> [Your objective] Going through the entries below, copy out each line that contains "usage".

> [Exercise data]
BEGIN

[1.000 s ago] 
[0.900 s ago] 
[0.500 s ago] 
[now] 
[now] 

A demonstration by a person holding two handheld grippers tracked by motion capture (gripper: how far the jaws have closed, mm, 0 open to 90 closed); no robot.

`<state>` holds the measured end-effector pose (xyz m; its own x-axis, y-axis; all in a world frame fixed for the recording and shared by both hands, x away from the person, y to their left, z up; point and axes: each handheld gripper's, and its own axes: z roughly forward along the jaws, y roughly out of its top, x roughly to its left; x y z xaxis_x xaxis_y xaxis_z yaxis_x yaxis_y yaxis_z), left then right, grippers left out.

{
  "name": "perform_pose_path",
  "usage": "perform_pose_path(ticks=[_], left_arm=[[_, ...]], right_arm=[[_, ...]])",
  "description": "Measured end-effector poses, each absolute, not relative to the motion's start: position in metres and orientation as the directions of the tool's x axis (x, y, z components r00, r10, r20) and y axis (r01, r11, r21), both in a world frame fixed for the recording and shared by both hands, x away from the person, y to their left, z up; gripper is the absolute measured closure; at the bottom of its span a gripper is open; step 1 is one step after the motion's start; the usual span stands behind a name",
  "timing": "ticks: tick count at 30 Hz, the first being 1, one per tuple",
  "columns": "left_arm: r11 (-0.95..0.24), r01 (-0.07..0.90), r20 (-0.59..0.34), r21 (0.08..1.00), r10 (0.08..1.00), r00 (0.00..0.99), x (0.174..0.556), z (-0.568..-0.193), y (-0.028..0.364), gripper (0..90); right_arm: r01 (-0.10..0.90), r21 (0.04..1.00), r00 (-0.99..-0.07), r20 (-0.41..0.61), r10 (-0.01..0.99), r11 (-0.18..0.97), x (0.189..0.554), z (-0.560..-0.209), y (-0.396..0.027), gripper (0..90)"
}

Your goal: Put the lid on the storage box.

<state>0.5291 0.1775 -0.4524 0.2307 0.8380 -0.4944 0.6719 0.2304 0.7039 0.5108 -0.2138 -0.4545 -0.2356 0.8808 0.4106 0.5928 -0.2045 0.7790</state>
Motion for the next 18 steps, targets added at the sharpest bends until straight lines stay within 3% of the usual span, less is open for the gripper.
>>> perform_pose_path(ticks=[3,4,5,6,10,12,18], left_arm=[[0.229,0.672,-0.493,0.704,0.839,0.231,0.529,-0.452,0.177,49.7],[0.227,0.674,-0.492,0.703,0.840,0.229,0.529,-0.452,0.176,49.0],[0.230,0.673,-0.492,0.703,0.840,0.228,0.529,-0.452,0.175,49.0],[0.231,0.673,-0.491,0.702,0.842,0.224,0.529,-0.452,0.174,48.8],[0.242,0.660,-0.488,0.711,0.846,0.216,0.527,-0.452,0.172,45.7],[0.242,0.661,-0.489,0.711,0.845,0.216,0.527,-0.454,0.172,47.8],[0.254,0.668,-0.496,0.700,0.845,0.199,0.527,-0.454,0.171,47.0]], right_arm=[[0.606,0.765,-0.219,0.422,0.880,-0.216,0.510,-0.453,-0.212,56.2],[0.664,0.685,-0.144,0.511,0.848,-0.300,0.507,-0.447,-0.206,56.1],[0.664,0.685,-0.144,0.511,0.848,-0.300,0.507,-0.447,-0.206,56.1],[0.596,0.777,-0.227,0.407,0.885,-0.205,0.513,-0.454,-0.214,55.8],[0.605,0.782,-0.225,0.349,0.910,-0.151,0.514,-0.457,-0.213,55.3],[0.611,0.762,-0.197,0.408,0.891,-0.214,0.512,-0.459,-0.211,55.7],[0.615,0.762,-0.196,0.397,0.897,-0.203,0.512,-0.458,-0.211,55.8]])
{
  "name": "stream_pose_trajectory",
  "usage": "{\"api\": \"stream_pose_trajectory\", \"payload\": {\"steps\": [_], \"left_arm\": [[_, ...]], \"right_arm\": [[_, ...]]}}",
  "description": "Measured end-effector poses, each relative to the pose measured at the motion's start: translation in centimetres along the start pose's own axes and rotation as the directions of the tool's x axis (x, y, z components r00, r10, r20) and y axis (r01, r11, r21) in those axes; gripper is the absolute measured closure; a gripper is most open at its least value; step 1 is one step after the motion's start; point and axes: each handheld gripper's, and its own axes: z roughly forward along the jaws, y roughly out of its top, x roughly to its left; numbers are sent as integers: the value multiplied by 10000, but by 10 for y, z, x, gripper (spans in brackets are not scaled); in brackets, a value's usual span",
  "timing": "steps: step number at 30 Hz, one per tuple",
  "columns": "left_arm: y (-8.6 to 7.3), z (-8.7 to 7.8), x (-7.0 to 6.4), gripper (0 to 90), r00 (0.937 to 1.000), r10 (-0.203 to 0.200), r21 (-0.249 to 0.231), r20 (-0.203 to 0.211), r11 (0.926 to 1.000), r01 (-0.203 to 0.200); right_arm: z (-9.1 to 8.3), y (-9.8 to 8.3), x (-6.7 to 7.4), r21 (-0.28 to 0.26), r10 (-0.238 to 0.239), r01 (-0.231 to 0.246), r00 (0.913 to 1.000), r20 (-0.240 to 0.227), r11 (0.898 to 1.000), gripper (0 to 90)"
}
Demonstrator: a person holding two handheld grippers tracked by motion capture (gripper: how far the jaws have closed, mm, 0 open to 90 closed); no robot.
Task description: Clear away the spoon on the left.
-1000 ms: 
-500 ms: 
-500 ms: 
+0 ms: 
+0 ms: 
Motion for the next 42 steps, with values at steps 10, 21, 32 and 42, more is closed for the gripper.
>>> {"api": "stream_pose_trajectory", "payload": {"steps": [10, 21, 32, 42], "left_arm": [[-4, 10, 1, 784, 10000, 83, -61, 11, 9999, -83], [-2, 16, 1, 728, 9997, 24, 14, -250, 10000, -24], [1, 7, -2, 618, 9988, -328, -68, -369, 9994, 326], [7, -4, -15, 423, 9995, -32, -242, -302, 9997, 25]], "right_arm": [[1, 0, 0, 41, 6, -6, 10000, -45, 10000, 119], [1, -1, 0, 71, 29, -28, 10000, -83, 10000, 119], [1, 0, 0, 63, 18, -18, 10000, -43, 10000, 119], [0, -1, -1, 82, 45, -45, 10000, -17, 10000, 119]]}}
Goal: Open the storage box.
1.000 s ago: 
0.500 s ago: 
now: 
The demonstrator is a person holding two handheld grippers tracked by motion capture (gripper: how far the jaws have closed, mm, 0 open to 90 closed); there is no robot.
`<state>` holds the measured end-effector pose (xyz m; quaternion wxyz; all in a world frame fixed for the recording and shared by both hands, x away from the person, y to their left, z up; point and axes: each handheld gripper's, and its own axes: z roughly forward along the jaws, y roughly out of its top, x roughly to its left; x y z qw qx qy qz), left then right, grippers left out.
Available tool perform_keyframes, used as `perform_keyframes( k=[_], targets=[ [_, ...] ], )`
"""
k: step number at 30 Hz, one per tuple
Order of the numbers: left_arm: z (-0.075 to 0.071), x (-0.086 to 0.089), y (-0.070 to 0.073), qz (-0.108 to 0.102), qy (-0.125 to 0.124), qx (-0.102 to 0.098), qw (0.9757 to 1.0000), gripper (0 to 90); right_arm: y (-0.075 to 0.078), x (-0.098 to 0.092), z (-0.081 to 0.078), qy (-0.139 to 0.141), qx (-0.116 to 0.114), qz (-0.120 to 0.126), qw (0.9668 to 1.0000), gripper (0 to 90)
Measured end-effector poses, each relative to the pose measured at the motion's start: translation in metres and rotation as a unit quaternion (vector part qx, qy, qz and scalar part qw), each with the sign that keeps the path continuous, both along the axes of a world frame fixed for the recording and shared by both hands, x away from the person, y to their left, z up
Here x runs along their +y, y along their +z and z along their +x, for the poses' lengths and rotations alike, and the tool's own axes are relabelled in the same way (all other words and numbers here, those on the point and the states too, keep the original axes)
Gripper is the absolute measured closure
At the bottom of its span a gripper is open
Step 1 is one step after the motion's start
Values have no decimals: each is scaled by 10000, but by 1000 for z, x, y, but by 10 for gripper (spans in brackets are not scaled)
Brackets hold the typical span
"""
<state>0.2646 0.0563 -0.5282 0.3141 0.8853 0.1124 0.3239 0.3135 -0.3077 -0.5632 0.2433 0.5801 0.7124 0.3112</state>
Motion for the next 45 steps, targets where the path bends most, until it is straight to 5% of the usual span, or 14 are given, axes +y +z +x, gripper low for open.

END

> [Answer section]
  "usage": "perform_pose_path(ticks=[_], left_arm=[[_, ...]], right_arm=[[_, ...]])",
  "usage": "{\"api\": \"stream_pose_trajectory\", \"payload\": {\"steps\": [_], \"left_arm\": [[_, ...]], \"right_arm\": [[_, ...]]}}",

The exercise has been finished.